Source: NASA (Dr. Nicolas F. Rouquette, nicolas.f.rouquette(at)jpl.nasa.gov)
Nature: Uncategorized Issue
Severity:
Summary:
In B.3.2 and B.4, it would be easier to see the complete set of rules instead of just those that Canonical XMI supersedes from XMI 2.4. Perhaps the rules that are modified in Canonical XMI could be highlighted in boldface. Their organization is already non-trivial, jumping back & forth makes reading the rules a lot more difficult.
2) The XMI schema and document production rules in both XMI2.4 and in Canonical XMI are particularly difficult to follow because it is unclear at which level one should interpret references to "Class", "DataType" and "Property". For example, B3.2 in Canonical XMI reads: 4. ClassTypeDef ::= "<xsd:complexType name=’" //Name of Class// "’>" ... 4a. ClassTypeName ::= 1h:Namespace //Name of Class// 4d. ClassAttributes ::= ( "<xsd:element name=’" //Name of DataType-typed Property// "’" Does "Class" here refer to a Class in a user model (sometimes called an M1 model) or a metaclass (i.e., sometimes called an M2 model) or something else? The fact that the rules only mention "Class", "DataType" and "Property" is rather perplexing because there is no reference as to where these concepts are defined. Are these terms references to instances of MOF metaclasses or something else? It would help to provide a fully worked out example of a CMOF metamodel, produce the XSD for that metamodel from the rules (assuming that one can follow how the rules are applied to produce the resulting schema) and apply the document production rules to an instance of that CMOF metamodel to obtain the corresponding XML document that should be valid w.r.t. the XSD.
This attribute is used for ordering elements as described in B.5 Since Canonical XMI makes xmi:uuid mandatory, it seems reasonable to expect that some tools may change the value of xmi:ids on import/export. It seems that Canonical XMI should require a scheme such as option 3 in XMI 2.4, section 7.10.2.2 for linking across XMI documents.
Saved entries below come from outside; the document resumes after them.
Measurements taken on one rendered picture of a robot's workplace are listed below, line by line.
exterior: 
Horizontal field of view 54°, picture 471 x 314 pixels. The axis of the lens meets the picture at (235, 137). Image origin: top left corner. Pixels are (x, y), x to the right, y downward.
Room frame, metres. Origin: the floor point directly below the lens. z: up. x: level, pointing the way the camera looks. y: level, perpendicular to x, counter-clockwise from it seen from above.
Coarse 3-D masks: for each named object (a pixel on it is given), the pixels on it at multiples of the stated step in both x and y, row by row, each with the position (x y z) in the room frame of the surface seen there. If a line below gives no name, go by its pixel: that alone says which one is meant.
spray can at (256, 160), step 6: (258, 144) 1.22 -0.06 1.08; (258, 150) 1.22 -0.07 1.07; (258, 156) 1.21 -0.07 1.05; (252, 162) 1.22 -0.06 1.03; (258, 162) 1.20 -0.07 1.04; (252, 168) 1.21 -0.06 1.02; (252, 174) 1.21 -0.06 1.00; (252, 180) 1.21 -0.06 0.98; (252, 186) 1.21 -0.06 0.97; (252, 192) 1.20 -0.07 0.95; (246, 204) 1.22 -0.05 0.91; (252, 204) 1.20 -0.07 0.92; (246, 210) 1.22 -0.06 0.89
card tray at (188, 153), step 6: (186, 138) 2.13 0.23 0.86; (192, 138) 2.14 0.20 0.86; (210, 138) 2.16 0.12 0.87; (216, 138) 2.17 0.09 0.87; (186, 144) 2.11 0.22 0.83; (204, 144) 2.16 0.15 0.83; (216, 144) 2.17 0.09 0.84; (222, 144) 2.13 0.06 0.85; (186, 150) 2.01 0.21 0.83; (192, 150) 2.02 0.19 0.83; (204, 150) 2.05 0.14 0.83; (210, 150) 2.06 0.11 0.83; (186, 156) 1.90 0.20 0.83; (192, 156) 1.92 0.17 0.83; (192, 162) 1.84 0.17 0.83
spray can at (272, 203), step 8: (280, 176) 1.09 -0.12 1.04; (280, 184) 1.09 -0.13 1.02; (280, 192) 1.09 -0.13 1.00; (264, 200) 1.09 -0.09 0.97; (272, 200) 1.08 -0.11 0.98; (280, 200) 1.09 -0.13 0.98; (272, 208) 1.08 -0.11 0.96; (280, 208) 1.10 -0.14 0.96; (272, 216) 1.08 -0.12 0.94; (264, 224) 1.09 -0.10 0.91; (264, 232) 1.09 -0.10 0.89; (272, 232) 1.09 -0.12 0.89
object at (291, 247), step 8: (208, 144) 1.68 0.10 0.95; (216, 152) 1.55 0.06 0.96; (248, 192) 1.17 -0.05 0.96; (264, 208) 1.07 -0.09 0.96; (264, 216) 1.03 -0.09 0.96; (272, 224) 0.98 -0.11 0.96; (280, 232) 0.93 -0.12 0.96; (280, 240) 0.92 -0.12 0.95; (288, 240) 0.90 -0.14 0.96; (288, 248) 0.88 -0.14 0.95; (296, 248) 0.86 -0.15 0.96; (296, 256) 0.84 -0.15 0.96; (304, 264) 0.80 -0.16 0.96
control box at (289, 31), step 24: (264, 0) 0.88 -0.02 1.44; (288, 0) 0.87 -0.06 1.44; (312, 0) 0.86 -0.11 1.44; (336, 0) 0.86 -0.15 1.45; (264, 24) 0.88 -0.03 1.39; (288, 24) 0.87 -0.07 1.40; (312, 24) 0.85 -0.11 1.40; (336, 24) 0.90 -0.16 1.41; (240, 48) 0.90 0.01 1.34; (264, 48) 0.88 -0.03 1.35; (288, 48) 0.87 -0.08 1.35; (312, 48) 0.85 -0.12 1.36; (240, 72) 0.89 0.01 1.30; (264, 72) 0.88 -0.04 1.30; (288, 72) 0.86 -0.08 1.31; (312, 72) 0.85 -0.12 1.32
Currently, Canonical XMI does not make such restriction on the scheme for linking across documents. Since the xmi:id based scheme (option 1 in XMI 2.4, section 7.10.2.2) is the most common, it means that Canonical XMI serialization implicitly requires tools to preserve xmi:id values on import/export. If the requirement on preserving xmi:id values is too strong, then Canonical XMI needs to require a cross-document linking scheme that is based on xmi:uuid values and that specifically prohibits using xmi:id values except for references within the same document.
The rule in the second bullet is insufficient to guarantee stable generation of xmi:id values.
Consider the following excerpt from UML2.4.1's XMI (http://www.omg.org/spec/UML/20101101/UML.xmi)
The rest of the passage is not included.